La otra cara de la Seducción

Normalmente, cuando pensamos en la seducción, nos viene a la cabeza una forma de conquista dirigida a obtener una recompensa sentimental o sexual, lo cierto es que este término es mucho más amplio. Y hay quienes brillan por donde pasan sin proponérselo, sin segundas intenciones. En su versión negativa, alguien con una personalidad seductora es el que consigue lo que desea usando artes de dudosa honestidad, pensando solo en su propio beneficio.

seducción

Pero en su versión positiva, la personalidad seductora es la de alguien encantador, atrayente, que fascina, una persona que ilusiona y te motiva para hacer algo en beneficio mutuo, o incluso solo en tu propio beneficio, de una forma altruista. En realidad hay multitud de personalidades seductoras.

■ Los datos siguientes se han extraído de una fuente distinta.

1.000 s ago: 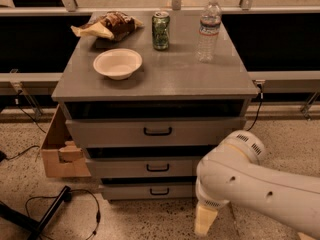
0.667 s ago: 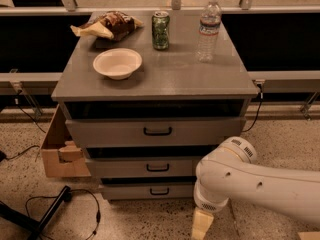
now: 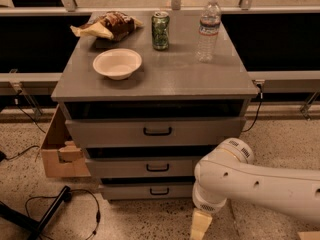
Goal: Open bottom drawer
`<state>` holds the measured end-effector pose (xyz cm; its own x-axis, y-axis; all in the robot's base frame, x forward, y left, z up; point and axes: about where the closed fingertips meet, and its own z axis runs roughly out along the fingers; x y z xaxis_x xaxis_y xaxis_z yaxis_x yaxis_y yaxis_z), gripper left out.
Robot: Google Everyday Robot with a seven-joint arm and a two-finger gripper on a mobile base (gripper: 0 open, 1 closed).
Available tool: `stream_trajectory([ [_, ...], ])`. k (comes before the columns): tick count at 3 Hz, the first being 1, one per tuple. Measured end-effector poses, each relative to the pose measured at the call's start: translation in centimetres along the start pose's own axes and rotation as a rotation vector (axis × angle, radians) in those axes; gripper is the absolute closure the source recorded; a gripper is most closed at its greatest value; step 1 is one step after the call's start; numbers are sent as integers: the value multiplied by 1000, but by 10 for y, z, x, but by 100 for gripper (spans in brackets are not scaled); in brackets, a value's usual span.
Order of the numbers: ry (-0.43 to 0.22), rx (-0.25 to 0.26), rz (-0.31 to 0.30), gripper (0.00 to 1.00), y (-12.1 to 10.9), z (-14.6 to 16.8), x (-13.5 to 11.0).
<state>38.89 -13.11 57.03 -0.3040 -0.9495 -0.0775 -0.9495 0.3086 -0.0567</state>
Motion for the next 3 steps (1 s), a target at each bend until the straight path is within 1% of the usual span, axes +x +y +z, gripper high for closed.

Según apuntan los especialistas, la capacidad para seducir comienza en la infancia y, además, puede entrenarse. Aunque hay niños más seductores que otros, la capacidad para atrapar la atención, la confianza y el afecto de los demás, no es genética, sino que exige entrenamiento y aprendizaje. Siempre, independientemente del objetivo que tenga cada uno, hay un denominador común: una dosis de provocación. Pues no es posible seducir a alguien ante quien pasamos desapercibidos.

Tenemos necesariamente que captar su atención, haciendo que el resto del mundo quede como un “murmullo de fondo”. A veces esta llamada de atención es provocadora, pero también, a veces, es difícil no caer en el histrionismo. La llamada de atención más eficaz es aquella que funciona suavemente, sin que el destinatario sea muy consciente de ello. Si se dejan a un lado los tópicos, el verdadero seductor, lejos de ser aquel que desea ser el centro de atención y tiene como fin “capturar presas o ganar medallas”, es aquella persona que se interesa por el resto sin buscar, necesariamente, una relación o contacto sexual.

También debemos tener en cuenta que cada uno tiene su fórmula. Unas personas pueden exteriorizar afecto mediante un abrazo y otras prefieren hacerlo con una caricia o un beso. Y, a su vez, a la hora de conseguir ese beso, unas lo intentaran pronunciando unas palabras amables y otras mediante una caricia. Son 2 maneras de seducir con el mismo propósito: recibir un beso o algo más. Ambas están usando el mismo principio universal de seducción “lo afectuoso” pero cada una lo realiza de manera diferente.